What is being asked:
Each line of the data below containing "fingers" needs to be listed.

Extracted data:
....................

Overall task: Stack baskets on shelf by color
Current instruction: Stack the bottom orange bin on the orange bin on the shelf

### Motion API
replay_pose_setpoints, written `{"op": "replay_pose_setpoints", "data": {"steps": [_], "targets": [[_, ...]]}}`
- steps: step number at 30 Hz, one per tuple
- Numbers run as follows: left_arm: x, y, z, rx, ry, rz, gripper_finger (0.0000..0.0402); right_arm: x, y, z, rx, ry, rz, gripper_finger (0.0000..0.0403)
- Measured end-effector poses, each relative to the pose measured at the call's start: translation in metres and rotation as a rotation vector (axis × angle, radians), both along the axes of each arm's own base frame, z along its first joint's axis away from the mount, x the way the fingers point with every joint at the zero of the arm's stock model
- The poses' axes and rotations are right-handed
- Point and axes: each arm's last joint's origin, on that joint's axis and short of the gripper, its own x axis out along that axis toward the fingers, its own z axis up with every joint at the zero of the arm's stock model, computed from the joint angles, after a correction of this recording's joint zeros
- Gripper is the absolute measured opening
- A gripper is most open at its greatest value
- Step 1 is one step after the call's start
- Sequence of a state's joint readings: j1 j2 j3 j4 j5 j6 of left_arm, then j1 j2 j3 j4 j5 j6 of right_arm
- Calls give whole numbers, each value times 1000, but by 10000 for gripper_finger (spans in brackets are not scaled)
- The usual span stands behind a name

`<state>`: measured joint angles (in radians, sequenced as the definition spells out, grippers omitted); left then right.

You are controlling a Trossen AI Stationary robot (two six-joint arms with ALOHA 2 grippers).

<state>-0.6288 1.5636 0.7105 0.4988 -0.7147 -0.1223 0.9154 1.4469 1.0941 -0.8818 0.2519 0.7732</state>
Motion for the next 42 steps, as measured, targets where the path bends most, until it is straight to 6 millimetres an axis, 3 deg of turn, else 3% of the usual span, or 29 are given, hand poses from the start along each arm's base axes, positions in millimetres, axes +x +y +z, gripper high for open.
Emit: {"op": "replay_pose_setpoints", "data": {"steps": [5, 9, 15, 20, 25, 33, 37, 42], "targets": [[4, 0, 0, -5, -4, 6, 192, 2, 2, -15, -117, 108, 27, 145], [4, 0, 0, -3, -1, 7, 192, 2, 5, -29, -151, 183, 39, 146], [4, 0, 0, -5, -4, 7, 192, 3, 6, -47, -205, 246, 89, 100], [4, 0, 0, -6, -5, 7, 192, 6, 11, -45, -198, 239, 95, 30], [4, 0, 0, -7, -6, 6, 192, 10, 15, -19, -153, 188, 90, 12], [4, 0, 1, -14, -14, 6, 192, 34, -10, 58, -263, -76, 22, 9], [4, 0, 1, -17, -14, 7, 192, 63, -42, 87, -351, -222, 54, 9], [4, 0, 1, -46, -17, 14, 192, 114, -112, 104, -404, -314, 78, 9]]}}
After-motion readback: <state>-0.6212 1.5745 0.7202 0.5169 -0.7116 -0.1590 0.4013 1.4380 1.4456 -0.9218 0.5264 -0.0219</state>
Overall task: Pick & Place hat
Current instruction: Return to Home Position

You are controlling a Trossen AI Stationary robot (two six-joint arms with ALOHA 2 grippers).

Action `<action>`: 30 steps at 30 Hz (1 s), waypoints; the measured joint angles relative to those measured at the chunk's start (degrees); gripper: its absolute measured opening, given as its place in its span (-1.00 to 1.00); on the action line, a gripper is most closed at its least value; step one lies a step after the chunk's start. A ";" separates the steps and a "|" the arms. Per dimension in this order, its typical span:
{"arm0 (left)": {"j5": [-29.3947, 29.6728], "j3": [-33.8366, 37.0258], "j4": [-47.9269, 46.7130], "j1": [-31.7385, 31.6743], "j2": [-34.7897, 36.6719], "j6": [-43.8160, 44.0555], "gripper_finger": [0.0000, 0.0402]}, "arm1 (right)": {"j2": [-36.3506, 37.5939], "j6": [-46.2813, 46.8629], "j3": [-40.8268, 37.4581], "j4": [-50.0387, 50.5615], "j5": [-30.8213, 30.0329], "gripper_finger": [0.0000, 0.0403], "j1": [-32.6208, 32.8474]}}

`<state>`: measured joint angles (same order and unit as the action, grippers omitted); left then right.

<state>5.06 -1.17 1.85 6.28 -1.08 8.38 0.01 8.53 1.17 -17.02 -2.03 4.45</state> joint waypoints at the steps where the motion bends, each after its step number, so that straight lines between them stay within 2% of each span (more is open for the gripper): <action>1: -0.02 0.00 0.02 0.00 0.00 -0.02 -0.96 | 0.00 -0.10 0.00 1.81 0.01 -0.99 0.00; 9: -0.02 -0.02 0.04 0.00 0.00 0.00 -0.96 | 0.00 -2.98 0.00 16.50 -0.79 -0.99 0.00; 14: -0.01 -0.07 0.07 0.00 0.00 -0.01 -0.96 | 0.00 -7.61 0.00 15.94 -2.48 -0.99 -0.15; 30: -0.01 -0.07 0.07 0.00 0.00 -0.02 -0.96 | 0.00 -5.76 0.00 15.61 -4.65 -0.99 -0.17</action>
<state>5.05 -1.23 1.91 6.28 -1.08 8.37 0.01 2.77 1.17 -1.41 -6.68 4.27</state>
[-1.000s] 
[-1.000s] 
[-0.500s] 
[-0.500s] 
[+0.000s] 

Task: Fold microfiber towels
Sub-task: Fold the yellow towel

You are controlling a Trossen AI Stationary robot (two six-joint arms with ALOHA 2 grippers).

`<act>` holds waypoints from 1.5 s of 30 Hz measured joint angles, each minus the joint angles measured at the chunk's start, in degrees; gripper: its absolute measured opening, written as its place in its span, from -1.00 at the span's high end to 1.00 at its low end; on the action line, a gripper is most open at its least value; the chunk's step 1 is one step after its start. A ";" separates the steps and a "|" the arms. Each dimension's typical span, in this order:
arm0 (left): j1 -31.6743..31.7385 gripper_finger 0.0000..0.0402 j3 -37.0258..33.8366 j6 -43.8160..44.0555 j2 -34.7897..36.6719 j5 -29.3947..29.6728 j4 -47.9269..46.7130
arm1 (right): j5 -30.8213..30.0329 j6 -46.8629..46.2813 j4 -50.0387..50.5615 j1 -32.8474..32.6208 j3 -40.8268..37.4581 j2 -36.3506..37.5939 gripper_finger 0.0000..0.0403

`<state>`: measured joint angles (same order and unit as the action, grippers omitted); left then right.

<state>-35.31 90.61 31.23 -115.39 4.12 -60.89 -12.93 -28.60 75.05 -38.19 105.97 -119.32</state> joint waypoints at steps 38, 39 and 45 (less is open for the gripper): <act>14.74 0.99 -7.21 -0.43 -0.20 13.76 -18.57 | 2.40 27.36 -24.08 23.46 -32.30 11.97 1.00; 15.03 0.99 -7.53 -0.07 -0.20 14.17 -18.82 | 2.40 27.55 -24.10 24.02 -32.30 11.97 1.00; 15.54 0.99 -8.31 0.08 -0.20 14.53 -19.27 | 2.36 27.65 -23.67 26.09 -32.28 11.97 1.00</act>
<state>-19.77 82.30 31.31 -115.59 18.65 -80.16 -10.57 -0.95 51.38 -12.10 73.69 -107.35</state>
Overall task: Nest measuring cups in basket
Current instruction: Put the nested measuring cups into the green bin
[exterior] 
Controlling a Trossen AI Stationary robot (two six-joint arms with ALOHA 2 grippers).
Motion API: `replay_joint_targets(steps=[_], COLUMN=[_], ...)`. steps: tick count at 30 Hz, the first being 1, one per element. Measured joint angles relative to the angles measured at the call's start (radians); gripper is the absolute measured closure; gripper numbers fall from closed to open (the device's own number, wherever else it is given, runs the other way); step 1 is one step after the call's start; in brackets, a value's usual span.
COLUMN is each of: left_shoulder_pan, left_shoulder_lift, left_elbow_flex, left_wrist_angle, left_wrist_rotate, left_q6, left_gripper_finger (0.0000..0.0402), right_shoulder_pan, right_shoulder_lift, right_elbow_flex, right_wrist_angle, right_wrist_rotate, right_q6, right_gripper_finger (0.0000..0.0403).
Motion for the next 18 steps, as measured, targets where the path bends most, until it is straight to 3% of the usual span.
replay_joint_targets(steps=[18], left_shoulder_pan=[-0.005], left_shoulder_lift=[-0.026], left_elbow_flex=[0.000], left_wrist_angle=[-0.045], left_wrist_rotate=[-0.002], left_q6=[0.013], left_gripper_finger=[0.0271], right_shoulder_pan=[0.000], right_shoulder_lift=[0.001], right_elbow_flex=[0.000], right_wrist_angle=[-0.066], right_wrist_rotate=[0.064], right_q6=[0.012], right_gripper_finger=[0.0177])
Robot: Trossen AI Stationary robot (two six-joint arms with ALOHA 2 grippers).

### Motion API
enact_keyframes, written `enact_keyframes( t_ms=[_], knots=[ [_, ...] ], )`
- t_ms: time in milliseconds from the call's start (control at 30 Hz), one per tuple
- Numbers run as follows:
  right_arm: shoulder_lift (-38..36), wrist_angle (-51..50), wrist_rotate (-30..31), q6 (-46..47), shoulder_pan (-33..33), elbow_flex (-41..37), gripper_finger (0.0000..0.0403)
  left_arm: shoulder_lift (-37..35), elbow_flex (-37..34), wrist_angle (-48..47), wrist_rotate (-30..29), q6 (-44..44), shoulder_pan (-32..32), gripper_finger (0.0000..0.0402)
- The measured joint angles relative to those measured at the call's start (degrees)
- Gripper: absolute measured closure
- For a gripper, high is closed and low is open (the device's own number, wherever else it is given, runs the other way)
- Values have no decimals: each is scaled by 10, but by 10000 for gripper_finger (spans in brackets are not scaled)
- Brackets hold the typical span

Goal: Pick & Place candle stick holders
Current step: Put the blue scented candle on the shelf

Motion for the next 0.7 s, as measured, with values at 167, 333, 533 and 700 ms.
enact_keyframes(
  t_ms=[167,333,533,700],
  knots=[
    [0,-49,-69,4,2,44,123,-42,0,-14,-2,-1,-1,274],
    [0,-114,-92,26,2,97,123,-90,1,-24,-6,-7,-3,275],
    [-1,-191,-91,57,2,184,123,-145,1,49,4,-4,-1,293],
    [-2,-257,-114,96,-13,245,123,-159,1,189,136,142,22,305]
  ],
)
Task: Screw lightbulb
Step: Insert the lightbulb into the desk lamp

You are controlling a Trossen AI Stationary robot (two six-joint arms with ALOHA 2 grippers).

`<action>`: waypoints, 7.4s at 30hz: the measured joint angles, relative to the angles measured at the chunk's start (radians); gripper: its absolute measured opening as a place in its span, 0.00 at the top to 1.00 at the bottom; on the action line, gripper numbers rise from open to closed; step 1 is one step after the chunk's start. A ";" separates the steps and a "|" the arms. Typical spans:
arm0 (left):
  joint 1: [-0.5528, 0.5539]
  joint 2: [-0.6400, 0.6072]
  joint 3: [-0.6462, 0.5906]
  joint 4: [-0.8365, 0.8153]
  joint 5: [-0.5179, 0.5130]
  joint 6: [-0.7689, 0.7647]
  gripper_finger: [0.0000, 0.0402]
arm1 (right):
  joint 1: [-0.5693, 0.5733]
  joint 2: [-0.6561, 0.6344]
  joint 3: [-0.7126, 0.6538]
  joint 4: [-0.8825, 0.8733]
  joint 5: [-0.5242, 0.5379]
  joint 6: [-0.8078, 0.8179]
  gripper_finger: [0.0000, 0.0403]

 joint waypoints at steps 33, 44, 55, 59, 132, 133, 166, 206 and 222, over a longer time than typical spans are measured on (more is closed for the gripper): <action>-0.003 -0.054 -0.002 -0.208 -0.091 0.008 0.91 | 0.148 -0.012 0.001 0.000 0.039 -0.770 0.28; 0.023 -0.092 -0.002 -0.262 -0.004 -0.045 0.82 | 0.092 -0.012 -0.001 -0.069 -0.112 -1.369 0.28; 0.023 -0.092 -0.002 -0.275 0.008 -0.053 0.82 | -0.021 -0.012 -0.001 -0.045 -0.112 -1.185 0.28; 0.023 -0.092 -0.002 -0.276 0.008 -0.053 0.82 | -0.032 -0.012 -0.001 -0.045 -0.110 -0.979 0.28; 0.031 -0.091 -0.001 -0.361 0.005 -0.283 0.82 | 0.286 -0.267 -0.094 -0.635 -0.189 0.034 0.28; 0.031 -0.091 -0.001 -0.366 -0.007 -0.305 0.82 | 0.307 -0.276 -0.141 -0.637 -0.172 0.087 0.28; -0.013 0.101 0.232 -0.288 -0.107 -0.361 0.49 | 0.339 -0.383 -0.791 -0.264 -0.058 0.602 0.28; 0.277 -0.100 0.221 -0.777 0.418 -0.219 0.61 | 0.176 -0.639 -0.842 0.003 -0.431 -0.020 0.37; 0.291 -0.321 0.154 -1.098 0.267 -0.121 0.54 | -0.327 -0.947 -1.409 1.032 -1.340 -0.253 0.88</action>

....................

Solution for this task:
- Measured end-effector poses, each relative to the pose measured at the call's start: translation in metres and rotation as a rotation vector (axis × angle, radians), both along the axes of each arm's own base frame, z along its first joint's axis away from the mount, x the way the fingers point with every joint at the zero of the arm's stock model
- Point and axes: each arm's last joint's origin, on that joint's axis and short of the gripper, its own x axis out along that axis toward the fingers, its own z axis up with every joint at the zero of the arm's stock model, computed from the joint angles, after a correction of this recording's joint zeros

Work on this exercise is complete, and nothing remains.